**Your assignment**
From the line containing "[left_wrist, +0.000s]" through the last line of the material, copy every line exactly, both ends inclusive; do not copy pictures.

^^^^^^^^^^^^^^^^

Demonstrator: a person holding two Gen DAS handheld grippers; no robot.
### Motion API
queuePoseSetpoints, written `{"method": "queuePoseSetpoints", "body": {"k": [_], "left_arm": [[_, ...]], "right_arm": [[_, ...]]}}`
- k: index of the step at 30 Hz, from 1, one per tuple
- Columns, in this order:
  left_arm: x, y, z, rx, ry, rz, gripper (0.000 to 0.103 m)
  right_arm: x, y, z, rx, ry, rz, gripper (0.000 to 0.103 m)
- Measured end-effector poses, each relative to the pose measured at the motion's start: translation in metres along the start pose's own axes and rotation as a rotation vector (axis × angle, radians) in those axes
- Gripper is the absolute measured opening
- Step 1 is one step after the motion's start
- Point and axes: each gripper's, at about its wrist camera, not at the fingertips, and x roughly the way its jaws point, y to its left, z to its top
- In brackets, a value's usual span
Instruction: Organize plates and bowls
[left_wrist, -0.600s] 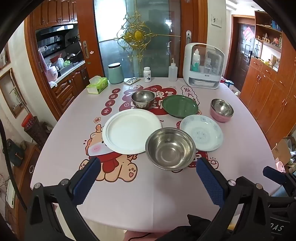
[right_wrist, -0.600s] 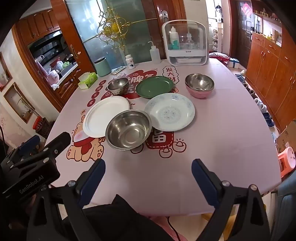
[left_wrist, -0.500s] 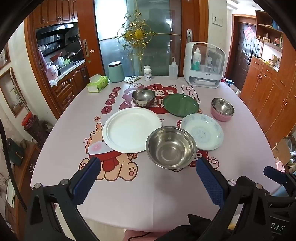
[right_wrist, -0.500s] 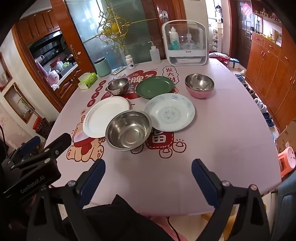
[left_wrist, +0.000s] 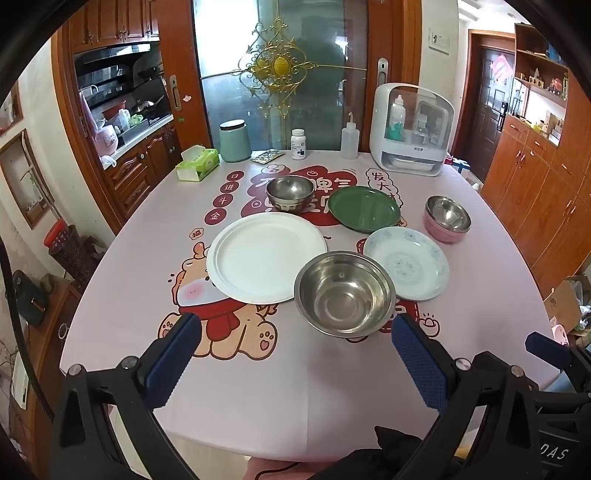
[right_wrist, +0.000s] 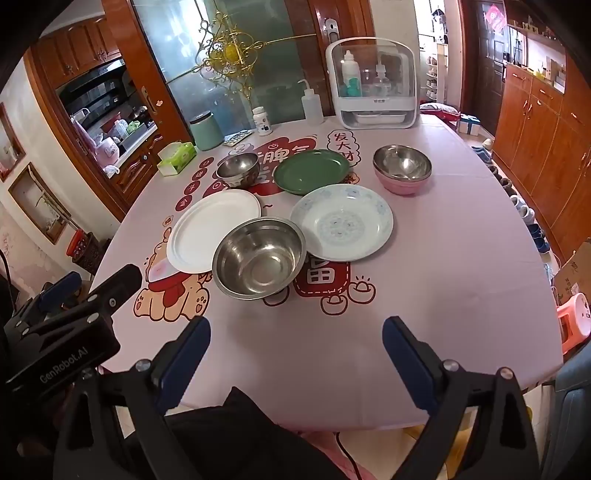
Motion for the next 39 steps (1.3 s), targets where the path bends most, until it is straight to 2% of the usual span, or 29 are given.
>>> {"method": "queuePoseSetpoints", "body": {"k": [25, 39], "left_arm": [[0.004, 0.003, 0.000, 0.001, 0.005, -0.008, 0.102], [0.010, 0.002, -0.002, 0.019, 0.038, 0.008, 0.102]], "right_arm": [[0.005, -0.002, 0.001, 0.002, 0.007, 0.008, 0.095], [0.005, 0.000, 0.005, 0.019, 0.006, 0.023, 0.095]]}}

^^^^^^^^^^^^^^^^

**Solved exercise**
[left_wrist, +0.000s] 
[right_wrist, +0.000s] 
Motion for the next 39 steps (1.3 s), targets where the path bends most, until it is straight to 2% of the usual span, or 29 are given.
>>> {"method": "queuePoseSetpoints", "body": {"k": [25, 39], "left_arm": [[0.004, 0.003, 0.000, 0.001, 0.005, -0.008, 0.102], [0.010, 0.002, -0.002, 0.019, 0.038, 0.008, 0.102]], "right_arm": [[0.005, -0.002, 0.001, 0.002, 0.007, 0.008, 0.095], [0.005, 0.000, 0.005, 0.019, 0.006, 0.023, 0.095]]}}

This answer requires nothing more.